Quick payment of subsidies unlikely

THERE will be no early solution to the problem of late subsidy payments in Wales, says Welsh secretary Ron Davies.

"I am pretty unhappy about the payment process," Mr Davies told the FUWs annual meeting. "There is an inherent flaw in the system. The day has dawned when we have to face up to what has been a long-term Welsh Office problem."

But, while he appreciated the immediate problems faced by farmers, he was not interested in again shoring up the system for one more year.

Radical reform was necessary and he was ready to take tough decisions. This could mean transferring responsibility for providing an effective and efficient bi-lingual service to MAFF, the Intervention Board, or some other agency.

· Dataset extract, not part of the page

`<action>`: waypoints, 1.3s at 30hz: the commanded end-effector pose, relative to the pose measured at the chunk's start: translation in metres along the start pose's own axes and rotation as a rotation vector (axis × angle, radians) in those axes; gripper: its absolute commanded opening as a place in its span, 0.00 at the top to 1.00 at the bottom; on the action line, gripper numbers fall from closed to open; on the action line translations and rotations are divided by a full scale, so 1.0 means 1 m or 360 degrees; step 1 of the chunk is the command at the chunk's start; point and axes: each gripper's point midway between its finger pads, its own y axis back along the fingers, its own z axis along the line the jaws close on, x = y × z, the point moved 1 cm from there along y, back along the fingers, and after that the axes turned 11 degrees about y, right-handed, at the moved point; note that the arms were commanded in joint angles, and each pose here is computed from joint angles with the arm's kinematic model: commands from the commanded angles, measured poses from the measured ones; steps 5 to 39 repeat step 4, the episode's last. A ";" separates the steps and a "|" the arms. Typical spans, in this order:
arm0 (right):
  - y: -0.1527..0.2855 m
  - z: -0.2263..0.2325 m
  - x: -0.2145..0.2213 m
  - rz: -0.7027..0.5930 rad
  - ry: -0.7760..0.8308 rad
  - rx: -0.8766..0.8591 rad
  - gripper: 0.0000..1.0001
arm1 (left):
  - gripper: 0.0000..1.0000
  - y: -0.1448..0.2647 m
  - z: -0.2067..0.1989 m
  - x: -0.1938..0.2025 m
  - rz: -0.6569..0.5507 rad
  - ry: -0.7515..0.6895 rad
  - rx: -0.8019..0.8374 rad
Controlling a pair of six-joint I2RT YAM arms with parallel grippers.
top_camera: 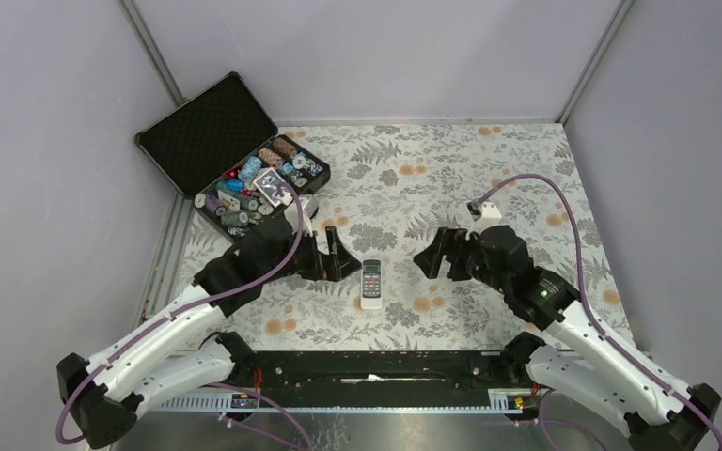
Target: Load the batteries into the remote control
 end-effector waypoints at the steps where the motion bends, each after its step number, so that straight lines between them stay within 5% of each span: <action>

Management specialists had been invited to tender solutions, and in the meantime his staff would try to supply the best possible service with the available resources.

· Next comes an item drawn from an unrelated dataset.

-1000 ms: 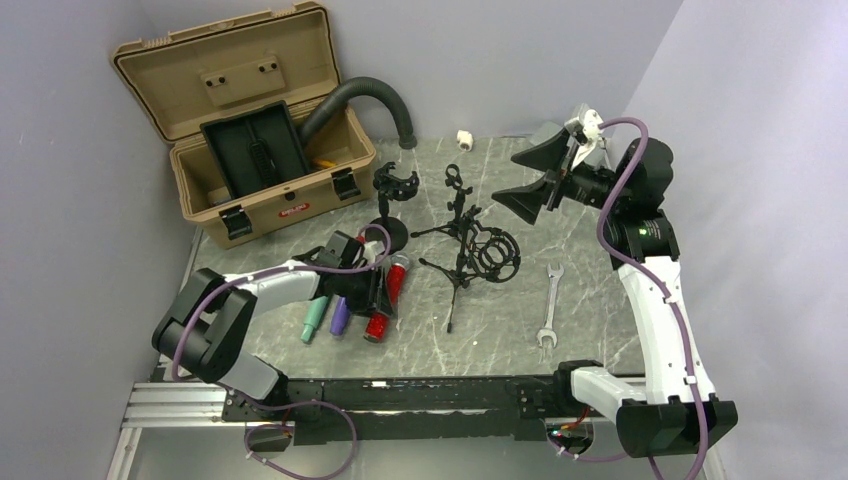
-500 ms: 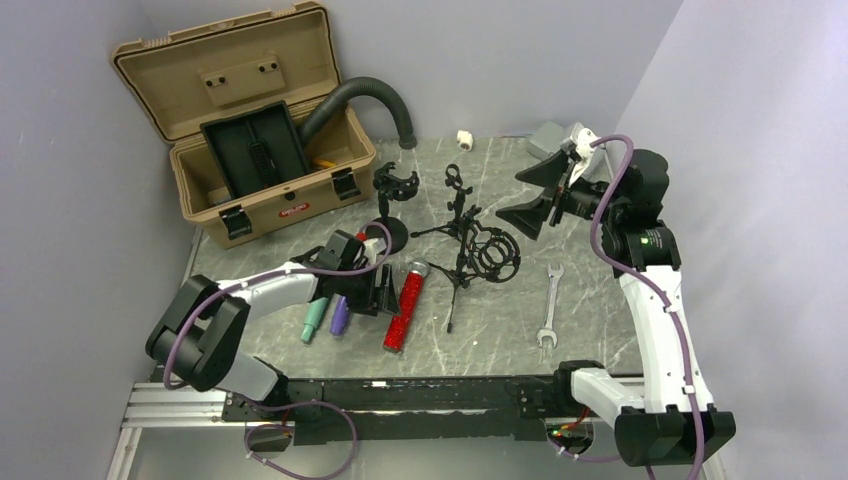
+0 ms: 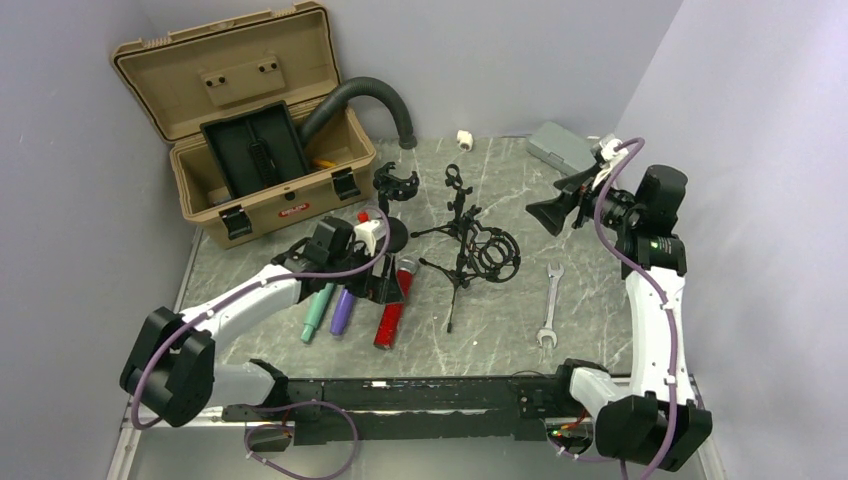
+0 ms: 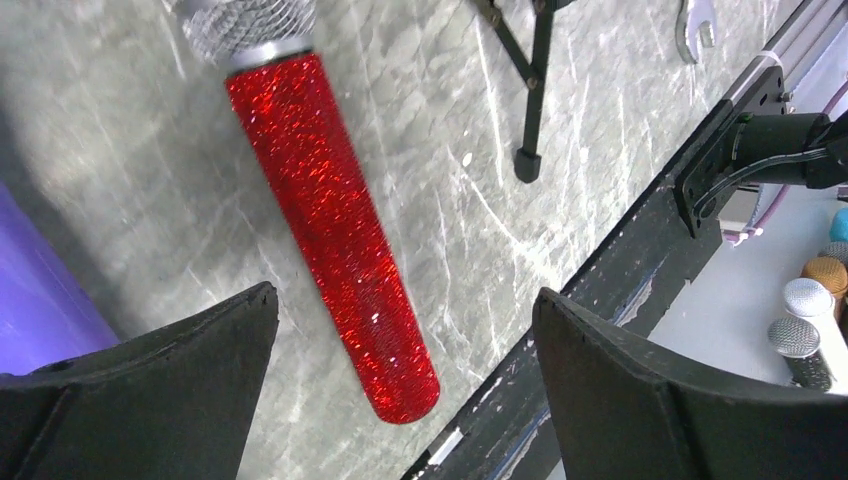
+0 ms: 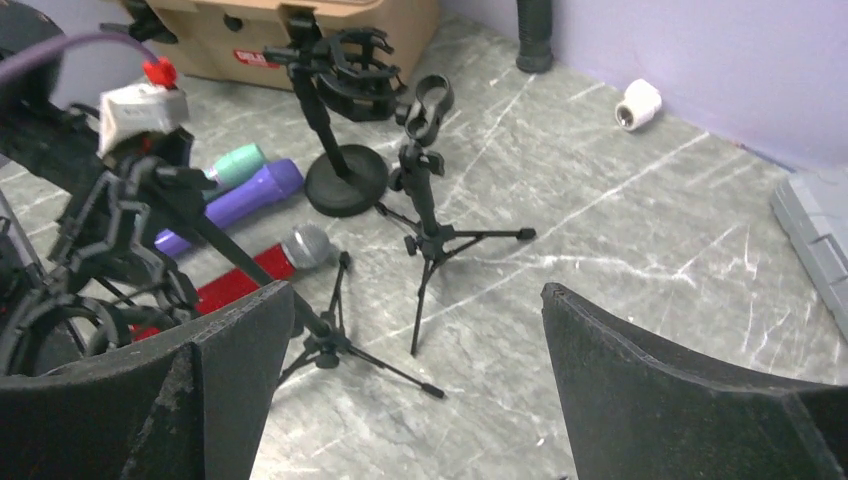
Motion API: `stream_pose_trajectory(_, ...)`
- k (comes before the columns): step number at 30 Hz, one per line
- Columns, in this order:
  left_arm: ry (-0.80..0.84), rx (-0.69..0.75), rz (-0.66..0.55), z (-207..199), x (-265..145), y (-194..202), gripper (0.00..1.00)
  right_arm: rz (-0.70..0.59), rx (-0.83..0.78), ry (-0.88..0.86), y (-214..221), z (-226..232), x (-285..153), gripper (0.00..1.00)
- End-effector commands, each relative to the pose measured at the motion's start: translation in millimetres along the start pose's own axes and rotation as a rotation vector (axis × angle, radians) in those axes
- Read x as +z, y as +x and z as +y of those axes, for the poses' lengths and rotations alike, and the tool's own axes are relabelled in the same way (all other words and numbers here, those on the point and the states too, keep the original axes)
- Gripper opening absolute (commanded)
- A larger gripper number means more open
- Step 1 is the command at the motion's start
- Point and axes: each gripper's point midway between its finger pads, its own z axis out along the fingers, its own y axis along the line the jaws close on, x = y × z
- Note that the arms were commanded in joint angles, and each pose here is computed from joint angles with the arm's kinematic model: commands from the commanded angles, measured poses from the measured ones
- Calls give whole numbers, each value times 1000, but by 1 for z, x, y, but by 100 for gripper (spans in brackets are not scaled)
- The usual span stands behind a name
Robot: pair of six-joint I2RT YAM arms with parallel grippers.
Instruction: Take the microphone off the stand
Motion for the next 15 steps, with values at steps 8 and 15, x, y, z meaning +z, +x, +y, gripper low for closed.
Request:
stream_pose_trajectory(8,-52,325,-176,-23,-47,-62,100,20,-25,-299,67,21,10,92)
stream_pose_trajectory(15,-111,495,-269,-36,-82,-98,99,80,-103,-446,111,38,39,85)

This is unlikely to satisfy the hundreds of farmers who are waiting for payments. Both farming unions have been inundated with complaints, but have been told that payment of sheep premium, which English farmers started receiving on Apr 1 will not begin in Wales for another week.

"It is not just that the computer starts running later in Wales, the lack of resources means that even minor queries can take months to resolve," claimed Arwyn Owen, FUW commo-dities executive. "Without support payments Welsh farmers are at a serious financial disadvantage. This is especially worrying at a time when incomes have been slashed and many businesses are in trouble."

A Carmarthenshire farmer who sent forms relating to leased out sheep quota to his local divisional office on Feb 2 still awaits payment.